PAKISTAN GETTING NORTH KOREAN ARMS Report By Benjamin Welles From Washington

HERALD TRIBUNE (Paris) October 16, 1971

The Sipsah, an 8,000 ton Pakistani ship, has recently unloaded crates of North Korean small arms and ammunition at Karachi, well informed sources reported here yesterday. The vessel arrived at Karachi on September 18 from Hungnam, North Korea, the sources said.
They also reported that Pakistan and North Korea had signed agreements for the opening of consulates in each others countries. North Korea is about to open a consulate in Dacca, the provincial capital of East Pakistan, the Washington sources said. Meanwhile, the U.S. State Department has expressed concern over reports of increasing troop build-ups on both sides of the Indian-Pakistani border.

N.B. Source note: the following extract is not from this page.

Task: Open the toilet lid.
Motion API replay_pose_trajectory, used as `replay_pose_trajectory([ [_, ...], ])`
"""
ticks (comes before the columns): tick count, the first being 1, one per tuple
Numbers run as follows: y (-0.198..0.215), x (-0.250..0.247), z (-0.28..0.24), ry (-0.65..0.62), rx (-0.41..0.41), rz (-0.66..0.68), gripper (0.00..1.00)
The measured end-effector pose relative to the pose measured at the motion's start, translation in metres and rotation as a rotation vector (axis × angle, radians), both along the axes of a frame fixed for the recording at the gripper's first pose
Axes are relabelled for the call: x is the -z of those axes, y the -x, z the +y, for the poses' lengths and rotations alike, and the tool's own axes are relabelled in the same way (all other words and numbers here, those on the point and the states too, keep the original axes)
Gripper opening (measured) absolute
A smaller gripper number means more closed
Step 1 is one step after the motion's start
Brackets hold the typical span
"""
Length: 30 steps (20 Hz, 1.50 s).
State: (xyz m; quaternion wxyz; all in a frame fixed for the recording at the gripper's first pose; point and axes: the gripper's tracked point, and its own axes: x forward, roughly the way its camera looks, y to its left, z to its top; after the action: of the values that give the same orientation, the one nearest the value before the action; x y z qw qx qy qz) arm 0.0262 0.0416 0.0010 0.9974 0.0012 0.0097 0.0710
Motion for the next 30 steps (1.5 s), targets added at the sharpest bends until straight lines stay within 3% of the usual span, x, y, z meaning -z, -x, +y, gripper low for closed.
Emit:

It said that it had been urging restraint on both governments. But Robert J- McCIoskey, the State Department spokesman, yesterday denied reports from Pakistan that the United States had offered to mediate in the civil war in East Pakistan. He said that the United States had urged the Pakistani government to seek political reconciliation. The reported arms delivery to Pakistan was the first from North Korea that officials here could recall. They said it was unclear whether the shipment was the result of a commercial sale or government transaction.
Pakistan is a member of the Central Treaty Organizations with the United States and has received $2 billion in arms from the United States since 1954, official said. Some officials here suggested that the Soviet Union, which recently signed a treaty of friendship with India, might be seeking to maintain friendly links with Pakistan as well by furnishing arms through North Korea. These officials stressed that the Soviet Union and North Korea closely coordinate their activities. Other well-informed sources discounted, however, the suggestion, saying that China was a more likely source of the arms.
“The Communist Chinese have been copying up to the North Koreans lately”, one source commented. “This would fit in with China’s standing policy of supplying arms to Pakistan but without publicity”.